### Description of the task
From the records below, extract only the lines running from the line with "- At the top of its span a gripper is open" to the line with "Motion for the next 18", both lines included, reproducing them exactly.

### Stored data entries
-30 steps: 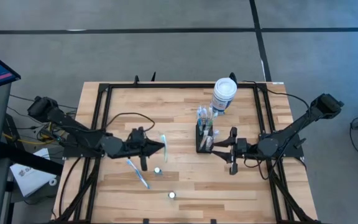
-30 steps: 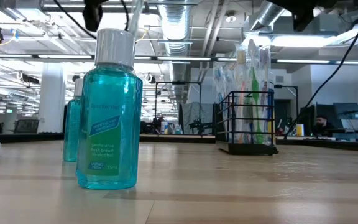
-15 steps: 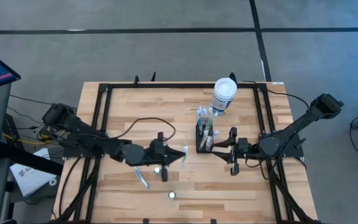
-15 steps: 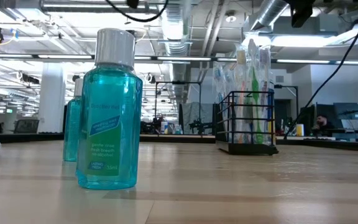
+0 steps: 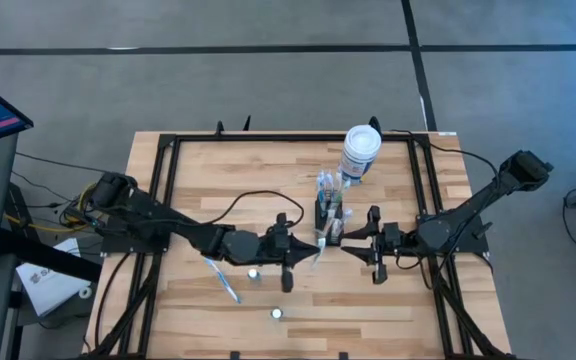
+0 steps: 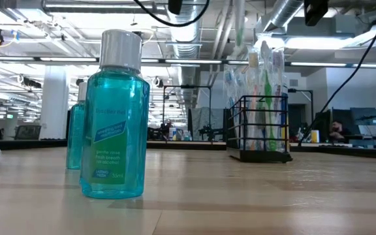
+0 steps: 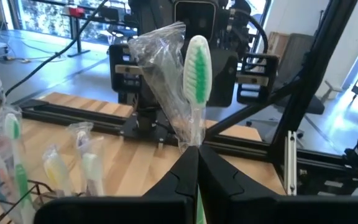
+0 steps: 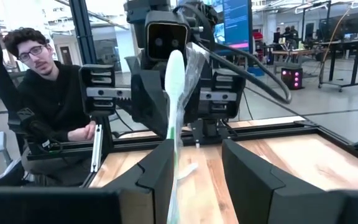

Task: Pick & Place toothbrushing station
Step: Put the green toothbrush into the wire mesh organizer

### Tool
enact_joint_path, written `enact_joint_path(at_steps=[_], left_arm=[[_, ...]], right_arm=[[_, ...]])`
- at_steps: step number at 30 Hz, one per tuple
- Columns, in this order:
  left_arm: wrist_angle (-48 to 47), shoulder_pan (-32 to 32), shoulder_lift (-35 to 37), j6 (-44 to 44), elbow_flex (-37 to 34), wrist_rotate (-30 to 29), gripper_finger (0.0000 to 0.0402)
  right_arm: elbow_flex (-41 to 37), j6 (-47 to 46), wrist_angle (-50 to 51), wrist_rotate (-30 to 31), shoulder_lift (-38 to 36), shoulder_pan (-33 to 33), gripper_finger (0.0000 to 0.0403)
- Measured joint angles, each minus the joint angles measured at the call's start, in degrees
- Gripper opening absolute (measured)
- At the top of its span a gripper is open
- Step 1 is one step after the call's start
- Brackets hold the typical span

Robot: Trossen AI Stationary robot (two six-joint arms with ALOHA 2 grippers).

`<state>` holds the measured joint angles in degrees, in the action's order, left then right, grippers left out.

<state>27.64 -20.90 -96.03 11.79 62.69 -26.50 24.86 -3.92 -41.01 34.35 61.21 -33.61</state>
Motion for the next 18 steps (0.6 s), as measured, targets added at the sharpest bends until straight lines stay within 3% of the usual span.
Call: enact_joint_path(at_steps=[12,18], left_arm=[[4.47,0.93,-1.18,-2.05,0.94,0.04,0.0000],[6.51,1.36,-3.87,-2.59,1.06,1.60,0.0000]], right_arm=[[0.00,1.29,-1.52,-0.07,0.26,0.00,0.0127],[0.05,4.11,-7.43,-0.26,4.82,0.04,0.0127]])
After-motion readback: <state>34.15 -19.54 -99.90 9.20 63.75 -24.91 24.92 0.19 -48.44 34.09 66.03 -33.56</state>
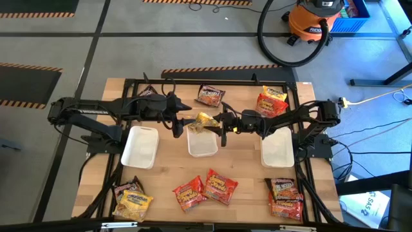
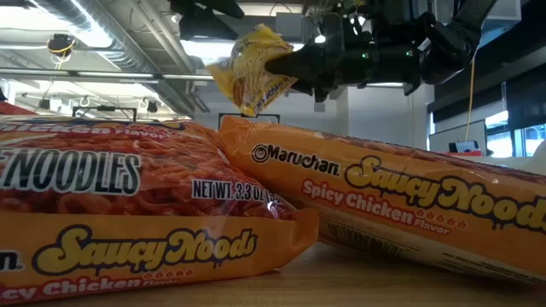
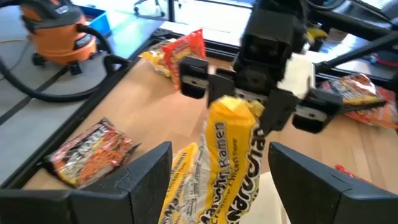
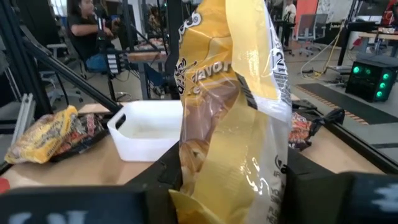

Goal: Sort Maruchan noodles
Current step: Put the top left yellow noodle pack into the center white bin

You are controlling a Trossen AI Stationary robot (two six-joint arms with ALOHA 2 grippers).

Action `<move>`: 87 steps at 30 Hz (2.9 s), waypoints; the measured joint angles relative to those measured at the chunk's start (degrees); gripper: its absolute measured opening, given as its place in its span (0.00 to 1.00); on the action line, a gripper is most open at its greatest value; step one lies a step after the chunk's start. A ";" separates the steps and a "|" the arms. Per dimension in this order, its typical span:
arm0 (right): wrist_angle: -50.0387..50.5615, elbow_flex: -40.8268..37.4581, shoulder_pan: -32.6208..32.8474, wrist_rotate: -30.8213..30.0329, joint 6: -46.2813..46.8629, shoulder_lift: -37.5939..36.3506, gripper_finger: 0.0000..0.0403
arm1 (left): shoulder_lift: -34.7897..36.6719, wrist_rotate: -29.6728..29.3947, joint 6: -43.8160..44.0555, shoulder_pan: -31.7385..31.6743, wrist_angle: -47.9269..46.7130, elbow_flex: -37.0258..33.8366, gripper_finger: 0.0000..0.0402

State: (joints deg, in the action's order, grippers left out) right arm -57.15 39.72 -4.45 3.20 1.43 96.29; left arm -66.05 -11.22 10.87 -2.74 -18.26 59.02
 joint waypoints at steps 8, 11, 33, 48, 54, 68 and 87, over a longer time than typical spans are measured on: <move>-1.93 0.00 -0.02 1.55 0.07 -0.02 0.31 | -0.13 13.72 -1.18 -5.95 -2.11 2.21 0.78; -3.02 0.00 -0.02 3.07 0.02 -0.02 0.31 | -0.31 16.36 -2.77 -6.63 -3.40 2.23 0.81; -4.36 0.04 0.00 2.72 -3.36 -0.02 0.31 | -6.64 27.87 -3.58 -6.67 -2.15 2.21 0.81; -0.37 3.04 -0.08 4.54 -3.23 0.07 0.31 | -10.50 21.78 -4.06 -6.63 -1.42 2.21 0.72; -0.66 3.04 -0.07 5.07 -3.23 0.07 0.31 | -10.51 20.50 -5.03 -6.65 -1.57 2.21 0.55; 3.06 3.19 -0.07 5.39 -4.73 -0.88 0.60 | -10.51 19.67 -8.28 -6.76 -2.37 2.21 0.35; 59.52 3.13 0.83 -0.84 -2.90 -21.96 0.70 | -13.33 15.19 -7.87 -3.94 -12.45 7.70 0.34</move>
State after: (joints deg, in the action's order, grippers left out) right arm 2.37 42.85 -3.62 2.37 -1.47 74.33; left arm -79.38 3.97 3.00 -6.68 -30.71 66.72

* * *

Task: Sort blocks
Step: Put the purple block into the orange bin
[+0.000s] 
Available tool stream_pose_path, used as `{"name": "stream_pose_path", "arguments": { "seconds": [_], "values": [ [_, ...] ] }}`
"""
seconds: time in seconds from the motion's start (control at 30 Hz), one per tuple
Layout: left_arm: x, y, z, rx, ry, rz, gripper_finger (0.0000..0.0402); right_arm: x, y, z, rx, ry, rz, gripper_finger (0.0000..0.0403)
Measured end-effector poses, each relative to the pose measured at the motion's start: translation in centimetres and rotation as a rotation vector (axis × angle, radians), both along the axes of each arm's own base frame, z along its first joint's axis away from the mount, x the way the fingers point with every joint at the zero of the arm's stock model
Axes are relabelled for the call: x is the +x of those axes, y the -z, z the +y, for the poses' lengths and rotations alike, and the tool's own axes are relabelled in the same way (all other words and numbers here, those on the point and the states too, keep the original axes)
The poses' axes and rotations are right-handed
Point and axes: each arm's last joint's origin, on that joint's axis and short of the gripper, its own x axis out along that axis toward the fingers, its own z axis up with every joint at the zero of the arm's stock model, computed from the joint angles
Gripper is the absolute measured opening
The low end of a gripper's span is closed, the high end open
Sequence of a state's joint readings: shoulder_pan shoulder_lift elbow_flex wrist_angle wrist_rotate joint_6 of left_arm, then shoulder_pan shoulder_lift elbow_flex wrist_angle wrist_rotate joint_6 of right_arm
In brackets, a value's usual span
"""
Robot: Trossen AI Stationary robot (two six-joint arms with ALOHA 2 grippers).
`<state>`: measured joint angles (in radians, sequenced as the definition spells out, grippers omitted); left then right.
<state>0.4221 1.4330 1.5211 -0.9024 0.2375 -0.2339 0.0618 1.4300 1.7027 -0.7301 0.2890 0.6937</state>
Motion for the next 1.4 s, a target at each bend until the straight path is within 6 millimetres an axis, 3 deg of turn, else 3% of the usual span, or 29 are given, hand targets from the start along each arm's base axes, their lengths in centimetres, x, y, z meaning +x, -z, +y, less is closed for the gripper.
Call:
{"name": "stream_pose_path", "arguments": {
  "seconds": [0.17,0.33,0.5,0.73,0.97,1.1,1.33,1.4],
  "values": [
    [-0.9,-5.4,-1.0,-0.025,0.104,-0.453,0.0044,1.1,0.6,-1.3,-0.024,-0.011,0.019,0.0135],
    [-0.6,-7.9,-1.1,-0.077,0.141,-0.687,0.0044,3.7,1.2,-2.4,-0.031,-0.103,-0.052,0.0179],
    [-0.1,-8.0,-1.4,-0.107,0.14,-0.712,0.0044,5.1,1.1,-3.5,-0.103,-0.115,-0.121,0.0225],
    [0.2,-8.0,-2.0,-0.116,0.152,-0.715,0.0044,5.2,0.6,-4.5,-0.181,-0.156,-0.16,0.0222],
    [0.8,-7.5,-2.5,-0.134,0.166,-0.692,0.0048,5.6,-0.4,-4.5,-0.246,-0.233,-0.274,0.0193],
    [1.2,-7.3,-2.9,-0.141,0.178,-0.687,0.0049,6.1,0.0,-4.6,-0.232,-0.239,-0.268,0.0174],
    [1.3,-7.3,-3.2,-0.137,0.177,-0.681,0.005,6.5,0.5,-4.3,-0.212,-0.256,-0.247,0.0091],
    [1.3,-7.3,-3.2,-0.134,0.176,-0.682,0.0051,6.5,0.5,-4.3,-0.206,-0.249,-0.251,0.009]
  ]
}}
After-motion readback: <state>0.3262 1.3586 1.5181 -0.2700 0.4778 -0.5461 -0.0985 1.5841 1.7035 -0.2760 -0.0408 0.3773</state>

### Your solution
- At the top of its span a gripper is open
- Step 1 is one step after the call's start
- Brackets hold the typical span

Robot: Trossen AI Stationary robot (two six-joint arms with ALOHA 2 grippers).

`<state>` holds the measured joint angles in degrees, in the action's order, left then right, grippers left out.

<state>27.64 -20.90 -96.03 11.79 62.69 -26.50 24.86 -3.92 -41.01 34.35 61.21 -33.61</state>
Motion for the next 18 steps (0.6 s), as measured, targets added at the sharpest bends until straight lines stay within 3% of the usual span.

What the exercise asked for is now complete.